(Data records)
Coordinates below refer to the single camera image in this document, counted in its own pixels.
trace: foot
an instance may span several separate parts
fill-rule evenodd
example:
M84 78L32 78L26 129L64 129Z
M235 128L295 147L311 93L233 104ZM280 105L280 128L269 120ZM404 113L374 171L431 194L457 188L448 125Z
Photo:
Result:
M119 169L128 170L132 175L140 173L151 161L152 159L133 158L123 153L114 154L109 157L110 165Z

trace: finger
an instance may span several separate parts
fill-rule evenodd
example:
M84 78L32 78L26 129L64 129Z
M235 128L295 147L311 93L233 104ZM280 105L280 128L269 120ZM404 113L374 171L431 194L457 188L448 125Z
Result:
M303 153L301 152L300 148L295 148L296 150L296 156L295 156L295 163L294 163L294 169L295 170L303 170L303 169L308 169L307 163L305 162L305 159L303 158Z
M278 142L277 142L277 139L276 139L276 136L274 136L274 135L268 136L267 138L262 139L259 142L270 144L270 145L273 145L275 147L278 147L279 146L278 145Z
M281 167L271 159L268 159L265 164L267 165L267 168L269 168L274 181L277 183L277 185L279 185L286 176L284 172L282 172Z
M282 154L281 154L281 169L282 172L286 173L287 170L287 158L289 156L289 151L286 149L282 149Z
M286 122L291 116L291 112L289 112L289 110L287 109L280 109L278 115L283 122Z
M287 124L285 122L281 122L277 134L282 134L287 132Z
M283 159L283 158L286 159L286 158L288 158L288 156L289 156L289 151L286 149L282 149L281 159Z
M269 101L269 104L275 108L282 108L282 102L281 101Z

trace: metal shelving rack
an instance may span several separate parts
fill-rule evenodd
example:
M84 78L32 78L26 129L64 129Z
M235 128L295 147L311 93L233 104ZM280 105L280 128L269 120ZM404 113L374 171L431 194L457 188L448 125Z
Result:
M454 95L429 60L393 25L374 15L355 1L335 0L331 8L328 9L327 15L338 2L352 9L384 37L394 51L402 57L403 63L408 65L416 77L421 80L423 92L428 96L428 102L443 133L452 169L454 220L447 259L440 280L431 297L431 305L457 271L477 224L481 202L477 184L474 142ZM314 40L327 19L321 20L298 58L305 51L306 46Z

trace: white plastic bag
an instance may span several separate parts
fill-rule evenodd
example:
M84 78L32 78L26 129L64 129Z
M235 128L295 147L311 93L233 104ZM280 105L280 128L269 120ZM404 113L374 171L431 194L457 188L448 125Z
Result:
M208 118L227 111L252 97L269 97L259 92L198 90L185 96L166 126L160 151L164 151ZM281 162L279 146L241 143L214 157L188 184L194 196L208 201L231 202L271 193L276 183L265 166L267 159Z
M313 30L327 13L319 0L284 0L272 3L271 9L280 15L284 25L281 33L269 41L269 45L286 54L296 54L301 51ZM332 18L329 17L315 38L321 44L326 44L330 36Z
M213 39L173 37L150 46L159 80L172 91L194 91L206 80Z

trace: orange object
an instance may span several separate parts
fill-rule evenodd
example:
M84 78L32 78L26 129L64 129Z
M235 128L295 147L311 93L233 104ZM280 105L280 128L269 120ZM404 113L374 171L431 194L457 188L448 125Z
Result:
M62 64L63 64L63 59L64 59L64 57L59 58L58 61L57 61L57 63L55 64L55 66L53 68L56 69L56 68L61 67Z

Task requirements » Every entry needs to be copied exactly as it was written.

Exercise response »
Coordinates below refer to the single camera image in this document, counted in its own pixels.
trace: foot
an instance may span several separate parts
fill-rule evenodd
example:
M84 78L32 78L26 129L64 129Z
M235 128L295 147L311 93L233 104ZM280 105L280 128L269 120ZM404 113L374 171L431 194L457 188L448 125Z
Photo:
Result:
M119 169L128 170L132 175L140 173L151 161L152 159L133 158L123 153L114 154L109 157L110 165Z

trace: finger
an instance may span several separate parts
fill-rule evenodd
example:
M84 78L32 78L26 129L64 129Z
M235 128L295 147L311 93L233 104ZM280 105L280 128L269 120ZM404 113L374 171L431 194L457 188L448 125Z
Result:
M303 153L301 152L300 148L295 148L296 150L296 156L295 156L295 163L294 163L294 169L295 170L303 170L303 169L308 169L307 163L305 162L305 159L303 158Z
M278 142L277 142L277 139L276 139L276 136L274 136L274 135L268 136L267 138L262 139L259 142L270 144L270 145L273 145L275 147L278 147L279 146L278 145Z
M281 167L271 159L268 159L265 164L267 165L267 168L269 168L274 181L277 183L277 185L279 185L286 176L284 172L282 172Z
M282 154L281 154L281 169L282 172L286 173L287 170L287 158L289 156L289 151L286 149L282 149Z
M286 122L291 116L291 112L289 112L289 110L287 109L280 109L278 115L283 122Z
M287 124L285 122L281 122L277 134L282 134L287 132Z
M283 159L283 158L286 159L286 158L288 158L288 156L289 156L289 151L286 149L282 149L281 159Z
M269 101L269 104L275 108L282 108L282 102L281 101Z

trace: metal shelving rack
an instance may span several separate parts
fill-rule evenodd
example:
M84 78L32 78L26 129L64 129Z
M235 128L295 147L311 93L233 104ZM280 105L280 128L269 120ZM404 113L374 171L431 194L457 188L448 125Z
Result:
M454 95L429 60L393 25L374 15L355 1L335 0L331 8L328 9L327 15L338 2L352 9L384 37L394 51L402 57L403 63L408 65L416 77L421 80L423 92L428 96L428 102L443 133L452 169L454 220L447 259L440 280L431 297L431 305L457 271L477 224L481 202L477 184L474 142ZM314 40L327 19L321 20L298 58L305 51L306 46Z

trace: white plastic bag
an instance may span several separate parts
fill-rule evenodd
example:
M84 78L32 78L26 129L64 129Z
M235 128L295 147L311 93L233 104ZM280 105L280 128L269 120ZM404 113L374 171L431 194L457 188L448 125Z
Result:
M208 118L227 111L252 97L269 97L259 92L198 90L185 96L166 126L160 151L164 151ZM281 162L279 146L241 143L214 157L188 184L194 196L208 201L231 202L271 193L276 183L265 166L267 159Z
M313 30L327 13L319 0L284 0L272 3L271 9L280 15L284 25L281 33L269 41L269 45L286 54L296 54L301 51ZM332 18L329 17L315 38L321 44L326 44L330 36Z
M213 39L173 37L150 46L159 80L172 91L194 91L206 80Z

trace: orange object
an instance may span several separate parts
fill-rule evenodd
example:
M84 78L32 78L26 129L64 129Z
M235 128L295 147L311 93L233 104ZM280 105L280 128L269 120ZM404 113L374 171L431 194L457 188L448 125Z
Result:
M62 64L63 64L63 59L64 59L64 57L59 58L58 61L57 61L57 63L55 64L55 66L53 68L56 69L56 68L61 67Z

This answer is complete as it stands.